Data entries
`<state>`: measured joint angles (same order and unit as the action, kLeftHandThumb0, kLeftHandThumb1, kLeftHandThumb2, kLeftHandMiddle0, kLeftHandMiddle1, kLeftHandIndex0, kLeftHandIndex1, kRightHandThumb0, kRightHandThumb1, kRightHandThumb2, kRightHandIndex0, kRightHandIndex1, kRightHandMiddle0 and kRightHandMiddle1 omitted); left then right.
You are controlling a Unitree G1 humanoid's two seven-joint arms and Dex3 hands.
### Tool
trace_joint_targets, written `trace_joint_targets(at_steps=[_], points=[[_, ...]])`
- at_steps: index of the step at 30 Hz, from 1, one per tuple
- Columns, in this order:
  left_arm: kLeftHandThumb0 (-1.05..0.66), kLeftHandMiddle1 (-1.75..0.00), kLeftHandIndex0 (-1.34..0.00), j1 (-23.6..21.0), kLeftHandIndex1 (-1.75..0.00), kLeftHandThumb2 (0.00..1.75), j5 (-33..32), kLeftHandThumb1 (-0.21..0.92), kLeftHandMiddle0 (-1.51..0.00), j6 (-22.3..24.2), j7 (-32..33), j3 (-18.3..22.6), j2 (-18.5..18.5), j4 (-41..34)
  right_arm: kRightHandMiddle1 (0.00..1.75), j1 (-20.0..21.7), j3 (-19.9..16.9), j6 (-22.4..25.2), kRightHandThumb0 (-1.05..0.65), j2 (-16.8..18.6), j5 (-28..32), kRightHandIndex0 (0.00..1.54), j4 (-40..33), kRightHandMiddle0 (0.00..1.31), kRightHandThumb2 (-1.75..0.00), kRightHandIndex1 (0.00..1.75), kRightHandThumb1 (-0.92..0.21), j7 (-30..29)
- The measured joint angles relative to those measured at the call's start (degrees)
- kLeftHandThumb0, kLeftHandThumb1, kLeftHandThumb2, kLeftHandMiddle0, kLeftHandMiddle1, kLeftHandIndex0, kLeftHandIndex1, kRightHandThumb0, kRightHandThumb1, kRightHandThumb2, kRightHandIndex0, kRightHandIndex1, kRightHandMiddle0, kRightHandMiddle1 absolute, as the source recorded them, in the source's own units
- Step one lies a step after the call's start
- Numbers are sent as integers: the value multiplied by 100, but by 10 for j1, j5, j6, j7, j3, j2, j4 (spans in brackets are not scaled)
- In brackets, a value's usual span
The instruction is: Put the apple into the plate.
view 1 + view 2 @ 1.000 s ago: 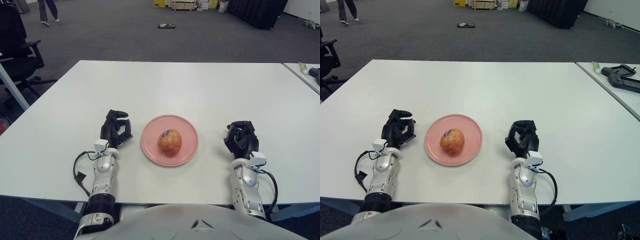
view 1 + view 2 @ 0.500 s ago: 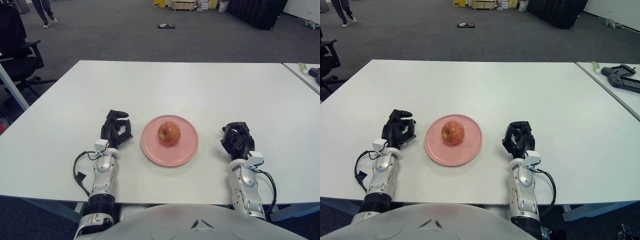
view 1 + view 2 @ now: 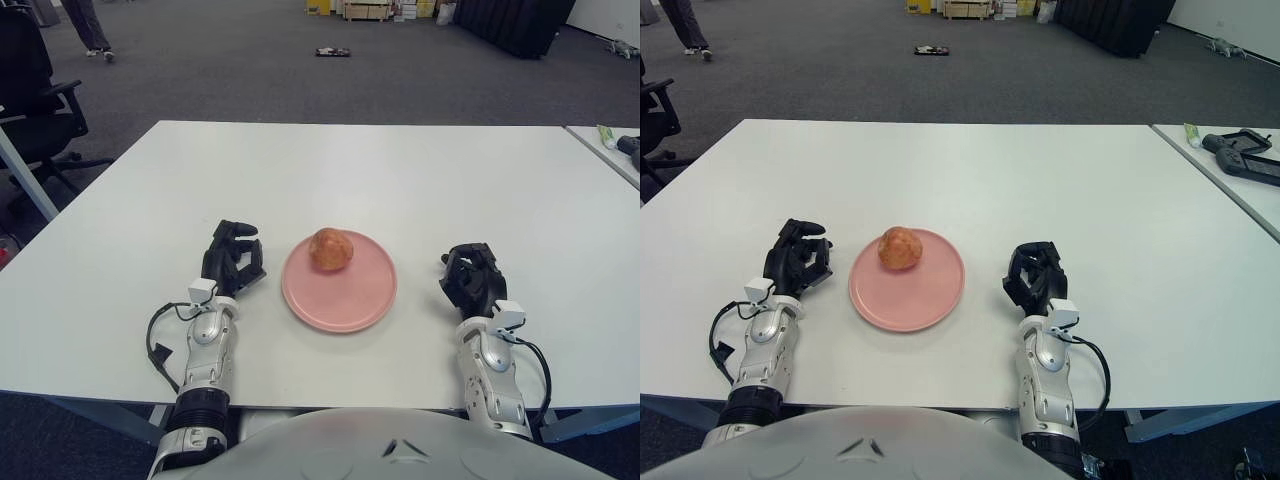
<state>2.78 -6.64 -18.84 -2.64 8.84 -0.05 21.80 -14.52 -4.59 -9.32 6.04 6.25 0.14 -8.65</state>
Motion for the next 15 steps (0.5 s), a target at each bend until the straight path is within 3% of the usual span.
trace_joint_targets(at_steps=[15], points=[[-41,-175,-44,5,-175,105,0,54,-77,9,0,0,0,-9,175,0,0,30,-37,0,21,47,-18,30,-78,136,-74,13]])
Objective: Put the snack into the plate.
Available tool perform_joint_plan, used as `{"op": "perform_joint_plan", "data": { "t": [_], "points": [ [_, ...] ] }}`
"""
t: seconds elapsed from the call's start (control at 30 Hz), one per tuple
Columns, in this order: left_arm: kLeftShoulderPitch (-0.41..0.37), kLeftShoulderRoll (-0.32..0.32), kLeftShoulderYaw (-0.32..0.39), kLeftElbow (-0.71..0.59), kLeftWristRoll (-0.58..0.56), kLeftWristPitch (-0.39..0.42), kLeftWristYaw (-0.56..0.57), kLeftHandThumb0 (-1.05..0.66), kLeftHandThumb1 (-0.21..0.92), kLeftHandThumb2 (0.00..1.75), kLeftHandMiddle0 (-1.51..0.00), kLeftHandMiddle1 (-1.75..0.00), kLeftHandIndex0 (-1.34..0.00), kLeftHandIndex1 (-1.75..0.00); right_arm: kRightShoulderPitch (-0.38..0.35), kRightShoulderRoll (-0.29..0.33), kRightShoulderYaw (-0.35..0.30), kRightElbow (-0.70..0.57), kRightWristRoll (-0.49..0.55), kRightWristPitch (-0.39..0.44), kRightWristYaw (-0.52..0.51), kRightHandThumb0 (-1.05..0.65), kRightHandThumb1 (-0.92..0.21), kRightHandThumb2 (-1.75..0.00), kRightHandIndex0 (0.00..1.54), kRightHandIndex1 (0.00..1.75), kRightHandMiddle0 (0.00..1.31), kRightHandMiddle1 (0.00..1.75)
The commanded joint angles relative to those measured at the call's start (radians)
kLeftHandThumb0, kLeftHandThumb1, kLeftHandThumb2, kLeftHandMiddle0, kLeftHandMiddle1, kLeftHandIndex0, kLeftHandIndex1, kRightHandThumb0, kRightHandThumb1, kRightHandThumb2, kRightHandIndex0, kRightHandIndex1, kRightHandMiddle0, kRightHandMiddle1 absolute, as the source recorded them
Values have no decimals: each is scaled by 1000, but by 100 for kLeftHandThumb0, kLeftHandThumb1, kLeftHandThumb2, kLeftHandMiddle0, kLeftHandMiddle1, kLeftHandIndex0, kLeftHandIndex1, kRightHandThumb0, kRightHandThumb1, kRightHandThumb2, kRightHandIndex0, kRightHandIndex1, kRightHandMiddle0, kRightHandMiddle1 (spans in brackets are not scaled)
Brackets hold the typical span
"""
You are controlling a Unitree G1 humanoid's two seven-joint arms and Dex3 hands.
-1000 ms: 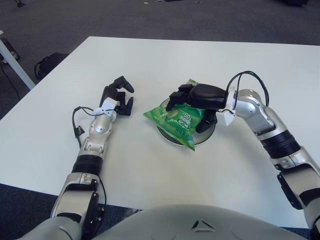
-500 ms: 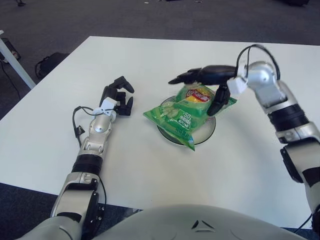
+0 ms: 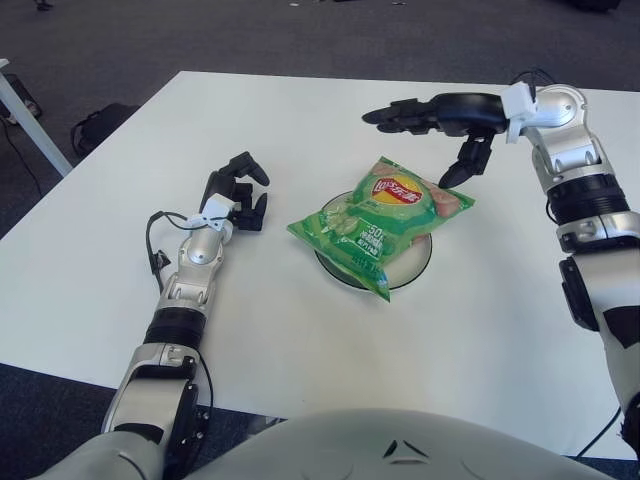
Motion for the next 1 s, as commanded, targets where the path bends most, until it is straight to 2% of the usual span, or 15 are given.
{"op": "perform_joint_plan", "data": {
  "t": [0.0,0.07,0.17,0.27,0.33,0.37,0.43,0.47,0.53,0.6,0.73,0.8,0.9,0.97],
  "points": [
    [99,-36,-15,80,-4,-4,-5,-53,21,145,-134,-175,-70,-175,-30,1,-41,45,45,86,60,-85,-36,-77,0,0,0,2],
    [98,-34,-16,82,-6,-4,-7,-53,21,145,-134,-175,-70,-175,1,-4,-65,49,66,132,80,-85,-37,-78,0,0,0,1],
    [97,-29,-18,83,-1,0,-5,-53,21,145,-134,-175,-71,-175,85,-18,-117,6,114,247,65,-84,-38,-79,0,0,0,0],
    [98,-25,-19,80,5,7,-1,-53,21,145,-134,-175,-71,-175,149,-24,-157,-63,132,357,-7,-71,-32,-89,7,6,0,18],
    [97,-22,-18,80,5,8,-3,-53,21,145,-134,-175,-71,-175,169,-23,-167,-105,134,397,-35,-62,-28,-96,5,28,0,34],
    [98,-21,-19,76,9,12,1,-53,21,145,-134,-175,-71,-175,209,-6,-184,-175,130,441,-118,-61,-27,-97,4,33,0,36],
    [100,-18,-21,69,18,21,7,-53,21,145,-135,-175,-71,-175,302,35,-221,-311,120,494,-285,-53,-28,-101,7,63,0,61],
    [101,-17,-21,67,20,25,8,-53,21,145,-135,-175,-71,-175,340,55,-235,-371,111,514,-360,-51,-28,-102,8,68,0,66],
    [100,-14,-22,69,21,26,7,-52,22,144,-135,-175,-70,-175,378,80,-246,-434,98,528,-449,-47,-30,-104,11,85,0,81],
    [99,-12,-22,73,21,24,7,-52,22,144,-134,-175,-70,-175,398,95,-249,-467,91,534,-505,-45,-32,-105,12,93,0,88],
    [97,-8,-25,85,20,12,0,-52,22,143,-134,-175,-69,-175,446,166,-272,-518,57,538,-699,-43,-39,-106,17,106,0,103],
    [96,-8,-25,87,18,13,-1,-52,22,144,-134,-175,-70,-175,456,192,-282,-524,59,555,-754,-42,-43,-106,19,111,0,112],
    [96,-9,-24,88,13,14,-4,-53,21,145,-134,-175,-71,-175,464,224,-294,-512,70,571,-815,-42,-50,-106,20,118,0,134],
    [95,-12,-21,90,7,12,-5,-53,21,145,-134,-175,-71,-175,461,240,-302,-480,73,558,-845,-42,-53,-106,21,121,0,141]
  ]
}}
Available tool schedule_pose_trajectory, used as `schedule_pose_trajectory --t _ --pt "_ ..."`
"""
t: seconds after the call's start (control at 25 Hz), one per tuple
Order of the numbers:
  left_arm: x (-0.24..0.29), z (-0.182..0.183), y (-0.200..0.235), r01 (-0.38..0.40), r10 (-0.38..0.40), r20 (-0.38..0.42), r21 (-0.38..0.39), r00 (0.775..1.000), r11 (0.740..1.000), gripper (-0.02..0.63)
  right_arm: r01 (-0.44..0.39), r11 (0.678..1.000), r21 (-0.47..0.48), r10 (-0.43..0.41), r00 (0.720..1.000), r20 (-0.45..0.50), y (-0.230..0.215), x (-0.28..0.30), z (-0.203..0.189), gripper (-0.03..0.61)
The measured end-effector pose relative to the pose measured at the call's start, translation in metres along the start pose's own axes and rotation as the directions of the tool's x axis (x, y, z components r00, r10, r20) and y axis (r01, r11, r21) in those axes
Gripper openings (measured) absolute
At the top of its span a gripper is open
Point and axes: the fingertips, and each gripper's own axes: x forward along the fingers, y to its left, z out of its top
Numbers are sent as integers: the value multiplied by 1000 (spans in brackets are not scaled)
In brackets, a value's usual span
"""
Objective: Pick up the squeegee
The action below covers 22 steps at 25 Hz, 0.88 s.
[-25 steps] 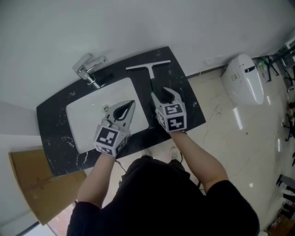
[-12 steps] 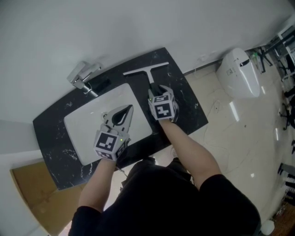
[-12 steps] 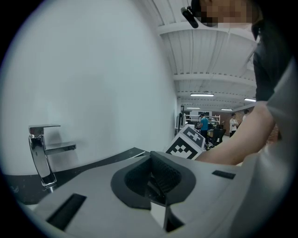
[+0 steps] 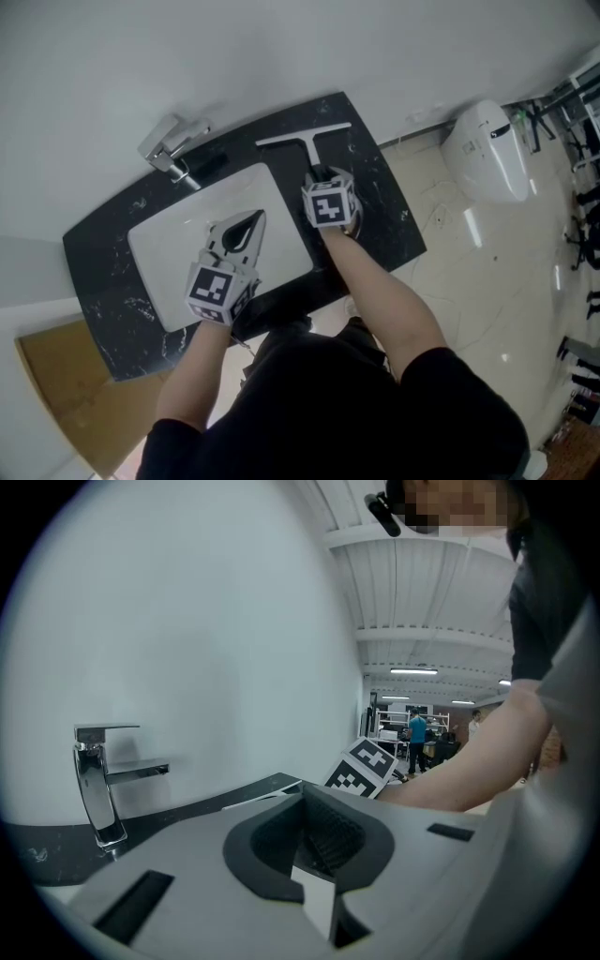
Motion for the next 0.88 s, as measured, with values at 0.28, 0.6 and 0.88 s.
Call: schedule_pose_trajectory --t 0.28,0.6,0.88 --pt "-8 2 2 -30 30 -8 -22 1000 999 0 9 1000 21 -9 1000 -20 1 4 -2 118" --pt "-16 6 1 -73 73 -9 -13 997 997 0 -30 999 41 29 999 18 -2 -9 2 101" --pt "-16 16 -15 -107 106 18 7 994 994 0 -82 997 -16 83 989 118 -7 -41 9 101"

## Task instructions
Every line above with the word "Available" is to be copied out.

## Response to the exercise
Available tool perform_joint_plan, used as `{"op": "perform_joint_plan", "data": { "t": [_], "points": [ [_, ...] ] }}`
Available tool schedule_pose_trajectory, used as `schedule_pose_trajectory --t _ --pt "_ ..."`

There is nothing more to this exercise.